■ Problem statement: For this exercise, output the entries below exactly from the line that holds "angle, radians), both" to the line that holds "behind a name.", both ends included. No pictures belong in the copy.

Items from a dataset
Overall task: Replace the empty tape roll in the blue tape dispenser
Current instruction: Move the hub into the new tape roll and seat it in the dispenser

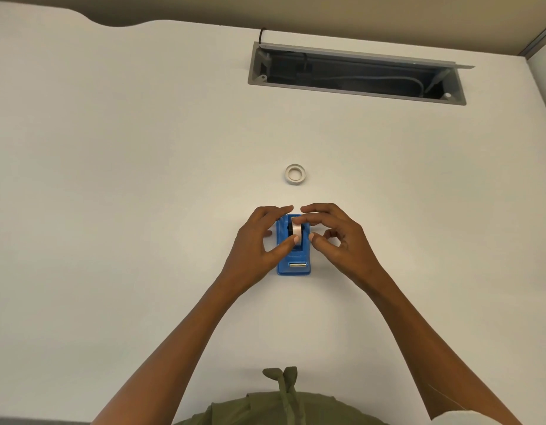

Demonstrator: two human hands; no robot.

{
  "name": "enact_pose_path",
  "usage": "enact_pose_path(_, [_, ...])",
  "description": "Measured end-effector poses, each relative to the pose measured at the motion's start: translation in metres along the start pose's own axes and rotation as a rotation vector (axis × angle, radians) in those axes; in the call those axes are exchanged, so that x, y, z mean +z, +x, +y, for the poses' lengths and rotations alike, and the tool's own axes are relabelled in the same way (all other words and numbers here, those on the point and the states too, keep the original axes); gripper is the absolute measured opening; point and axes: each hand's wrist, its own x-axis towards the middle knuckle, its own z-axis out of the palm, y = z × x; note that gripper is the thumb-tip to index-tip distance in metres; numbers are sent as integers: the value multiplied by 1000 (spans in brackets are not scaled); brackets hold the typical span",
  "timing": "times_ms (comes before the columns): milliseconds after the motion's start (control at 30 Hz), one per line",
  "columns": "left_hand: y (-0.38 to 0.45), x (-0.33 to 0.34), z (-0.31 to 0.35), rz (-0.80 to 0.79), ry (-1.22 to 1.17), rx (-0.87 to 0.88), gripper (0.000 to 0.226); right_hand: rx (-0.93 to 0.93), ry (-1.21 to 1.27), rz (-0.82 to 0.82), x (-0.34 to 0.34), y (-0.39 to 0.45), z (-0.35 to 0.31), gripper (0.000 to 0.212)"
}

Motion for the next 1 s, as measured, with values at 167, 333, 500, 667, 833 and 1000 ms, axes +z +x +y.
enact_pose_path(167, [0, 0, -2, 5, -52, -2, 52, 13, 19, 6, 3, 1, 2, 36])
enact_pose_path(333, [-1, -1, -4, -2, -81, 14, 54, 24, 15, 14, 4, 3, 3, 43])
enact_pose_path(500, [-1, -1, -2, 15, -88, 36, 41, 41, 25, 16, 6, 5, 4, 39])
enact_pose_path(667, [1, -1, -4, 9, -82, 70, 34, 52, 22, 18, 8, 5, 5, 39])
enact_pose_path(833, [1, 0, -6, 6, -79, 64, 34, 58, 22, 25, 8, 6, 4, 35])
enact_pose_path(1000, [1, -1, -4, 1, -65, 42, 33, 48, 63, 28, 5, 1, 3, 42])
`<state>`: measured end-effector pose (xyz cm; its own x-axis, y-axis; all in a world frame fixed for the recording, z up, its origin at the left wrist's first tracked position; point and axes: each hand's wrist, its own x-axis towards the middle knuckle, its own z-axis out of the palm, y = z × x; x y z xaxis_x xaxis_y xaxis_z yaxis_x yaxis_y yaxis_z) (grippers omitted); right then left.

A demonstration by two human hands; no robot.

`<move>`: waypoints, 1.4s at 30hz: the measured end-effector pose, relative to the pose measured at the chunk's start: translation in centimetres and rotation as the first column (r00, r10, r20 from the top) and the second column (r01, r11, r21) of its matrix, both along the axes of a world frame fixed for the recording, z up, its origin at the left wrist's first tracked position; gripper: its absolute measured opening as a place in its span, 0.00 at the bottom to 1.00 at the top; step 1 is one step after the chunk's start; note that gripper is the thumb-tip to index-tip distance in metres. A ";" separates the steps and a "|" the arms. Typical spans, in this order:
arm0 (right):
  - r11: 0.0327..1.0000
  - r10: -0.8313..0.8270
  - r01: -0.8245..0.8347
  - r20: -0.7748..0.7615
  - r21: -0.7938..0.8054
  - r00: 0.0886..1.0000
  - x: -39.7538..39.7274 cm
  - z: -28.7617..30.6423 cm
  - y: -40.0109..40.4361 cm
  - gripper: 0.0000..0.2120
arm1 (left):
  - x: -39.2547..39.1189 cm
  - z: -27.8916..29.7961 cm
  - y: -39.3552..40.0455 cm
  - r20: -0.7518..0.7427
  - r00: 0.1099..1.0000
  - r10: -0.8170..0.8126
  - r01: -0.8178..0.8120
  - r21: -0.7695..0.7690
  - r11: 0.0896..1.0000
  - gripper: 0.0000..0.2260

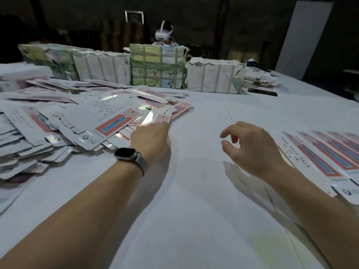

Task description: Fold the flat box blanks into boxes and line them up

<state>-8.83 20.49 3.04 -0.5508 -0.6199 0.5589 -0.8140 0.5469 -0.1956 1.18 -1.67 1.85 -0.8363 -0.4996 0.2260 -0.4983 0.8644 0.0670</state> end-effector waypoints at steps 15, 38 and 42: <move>0.759 0.333 -0.059 0.308 -0.649 0.891 0.2 1.9 -0.2 0.23 | 0.7 2.8 7.3 -0.652 0.757 -0.041 0.653 0.754 0.068 0.21; 0.858 0.283 -0.094 0.312 -0.505 0.907 0.0 2.6 0.3 0.15 | 1.5 2.3 8.1 -0.530 0.796 -0.294 0.475 0.847 -0.239 0.26; 0.834 0.307 -0.036 0.409 -0.550 0.860 0.0 2.8 0.1 0.08 | 1.3 2.3 8.2 -0.519 0.807 -0.283 0.507 0.854 -0.121 0.20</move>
<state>-8.88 20.61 5.79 -0.7360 -0.4298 0.5229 -0.6197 0.1170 -0.7761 2.48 6.56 4.19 -0.9965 0.0817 0.0179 0.0157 -0.0273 0.9995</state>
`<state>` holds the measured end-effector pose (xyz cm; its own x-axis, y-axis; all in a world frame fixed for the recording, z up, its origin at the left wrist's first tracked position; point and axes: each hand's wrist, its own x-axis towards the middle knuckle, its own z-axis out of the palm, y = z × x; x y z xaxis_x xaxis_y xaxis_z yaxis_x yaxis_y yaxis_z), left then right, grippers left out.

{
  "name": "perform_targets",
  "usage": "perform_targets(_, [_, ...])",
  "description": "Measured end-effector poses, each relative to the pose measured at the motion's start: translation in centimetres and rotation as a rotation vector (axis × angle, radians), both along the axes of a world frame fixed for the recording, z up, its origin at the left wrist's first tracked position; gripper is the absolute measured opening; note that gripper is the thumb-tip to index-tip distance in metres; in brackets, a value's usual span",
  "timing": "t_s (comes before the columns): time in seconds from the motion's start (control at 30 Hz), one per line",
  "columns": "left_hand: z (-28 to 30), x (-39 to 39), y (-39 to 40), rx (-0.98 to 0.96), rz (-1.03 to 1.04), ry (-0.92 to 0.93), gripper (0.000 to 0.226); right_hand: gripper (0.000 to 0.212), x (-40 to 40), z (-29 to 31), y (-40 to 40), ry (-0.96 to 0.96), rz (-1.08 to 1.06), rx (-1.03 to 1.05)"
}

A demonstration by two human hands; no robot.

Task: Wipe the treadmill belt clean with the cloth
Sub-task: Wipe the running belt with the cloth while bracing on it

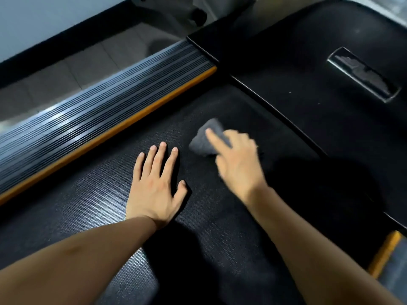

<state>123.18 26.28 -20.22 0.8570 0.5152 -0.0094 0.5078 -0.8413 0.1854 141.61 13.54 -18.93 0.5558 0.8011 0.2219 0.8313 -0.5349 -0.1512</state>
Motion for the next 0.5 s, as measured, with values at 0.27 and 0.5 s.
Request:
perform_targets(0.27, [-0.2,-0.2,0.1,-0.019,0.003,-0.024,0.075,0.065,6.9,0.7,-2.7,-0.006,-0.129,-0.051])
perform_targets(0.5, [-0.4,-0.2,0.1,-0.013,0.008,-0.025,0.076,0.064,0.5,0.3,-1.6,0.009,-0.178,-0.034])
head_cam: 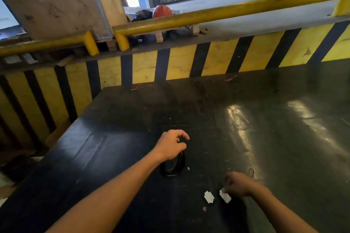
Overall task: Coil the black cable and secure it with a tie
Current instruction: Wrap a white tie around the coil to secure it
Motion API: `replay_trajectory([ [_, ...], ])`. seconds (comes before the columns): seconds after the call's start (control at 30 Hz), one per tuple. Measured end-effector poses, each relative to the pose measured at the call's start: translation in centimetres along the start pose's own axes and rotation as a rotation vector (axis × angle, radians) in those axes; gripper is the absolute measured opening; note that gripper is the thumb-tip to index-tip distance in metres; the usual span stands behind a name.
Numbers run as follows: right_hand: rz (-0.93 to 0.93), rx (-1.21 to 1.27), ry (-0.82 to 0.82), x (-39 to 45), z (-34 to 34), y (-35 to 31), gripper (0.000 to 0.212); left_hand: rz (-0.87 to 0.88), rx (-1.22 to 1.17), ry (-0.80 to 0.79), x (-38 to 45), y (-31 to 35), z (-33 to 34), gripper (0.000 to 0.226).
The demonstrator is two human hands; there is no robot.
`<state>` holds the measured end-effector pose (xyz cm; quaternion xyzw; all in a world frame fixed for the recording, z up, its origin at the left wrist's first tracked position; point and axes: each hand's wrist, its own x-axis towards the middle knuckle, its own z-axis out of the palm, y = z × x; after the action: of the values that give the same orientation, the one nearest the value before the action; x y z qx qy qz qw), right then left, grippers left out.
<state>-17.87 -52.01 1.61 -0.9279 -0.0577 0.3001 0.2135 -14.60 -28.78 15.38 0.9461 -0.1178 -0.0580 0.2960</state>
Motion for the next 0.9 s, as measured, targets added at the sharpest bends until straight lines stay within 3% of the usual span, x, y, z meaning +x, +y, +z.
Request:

■ Task solution:
  "description": "Measured end-effector poses, each relative to the pose measured at the motion's start: translation in centimetres and rotation as a rotation vector (axis × angle, radians), both along the axes of a world frame fixed for the recording, z up, its origin at the left wrist's first tracked position; gripper is the absolute measured opening; note that gripper is the thumb-tip to index-tip distance in metres; in brackets, a value's usual span",
  "timing": "t_s (comes before the columns): time in seconds from the motion's start (control at 30 Hz), one per line",
  "columns": "left_hand: z (-28 to 30), x (-39 to 39), y (-39 to 40), rx (-0.98 to 0.96), rz (-1.03 to 1.04), ry (-0.92 to 0.93), gripper (0.000 to 0.226); right_hand: gripper (0.000 to 0.212), x (-40 to 40), z (-29 to 31), y (-40 to 40), ry (-0.96 to 0.96), rz (-1.08 to 1.06), rx (-1.03 to 1.05)"
}

A demonstration by two human hands; no robot.

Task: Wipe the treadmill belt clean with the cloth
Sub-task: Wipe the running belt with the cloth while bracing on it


<state>123.18 26.28 -20.22 0.8570 0.5152 -0.0094 0.5078 -0.8413 0.1854 141.61 13.54 -18.93 0.5558 0.8011 0.2219 0.8313 -0.5349 -0.1512</state>
Motion for the next 0.5 s, as measured, with values at 0.27 and 0.5 s.
Request:
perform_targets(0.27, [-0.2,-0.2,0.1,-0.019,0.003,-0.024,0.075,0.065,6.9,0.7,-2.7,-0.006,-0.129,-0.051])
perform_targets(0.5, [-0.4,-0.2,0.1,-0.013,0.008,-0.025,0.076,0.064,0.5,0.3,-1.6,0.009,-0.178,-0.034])
head_cam: 
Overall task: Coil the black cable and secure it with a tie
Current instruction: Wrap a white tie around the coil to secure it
Motion API: `replay_trajectory([ [_, ...], ])`. seconds (comes before the columns): seconds after the call's start (control at 30 Hz), one per tuple. Measured end-effector poses, each relative to the pose measured at the call's start: translation in centimetres along the start pose's own axes and rotation as a rotation vector (axis × angle, radians) in those axes; gripper is the absolute measured opening; note that gripper is the thumb-tip to index-tip distance in metres; the usual span stands behind a name.

That concludes the answer to the exercise.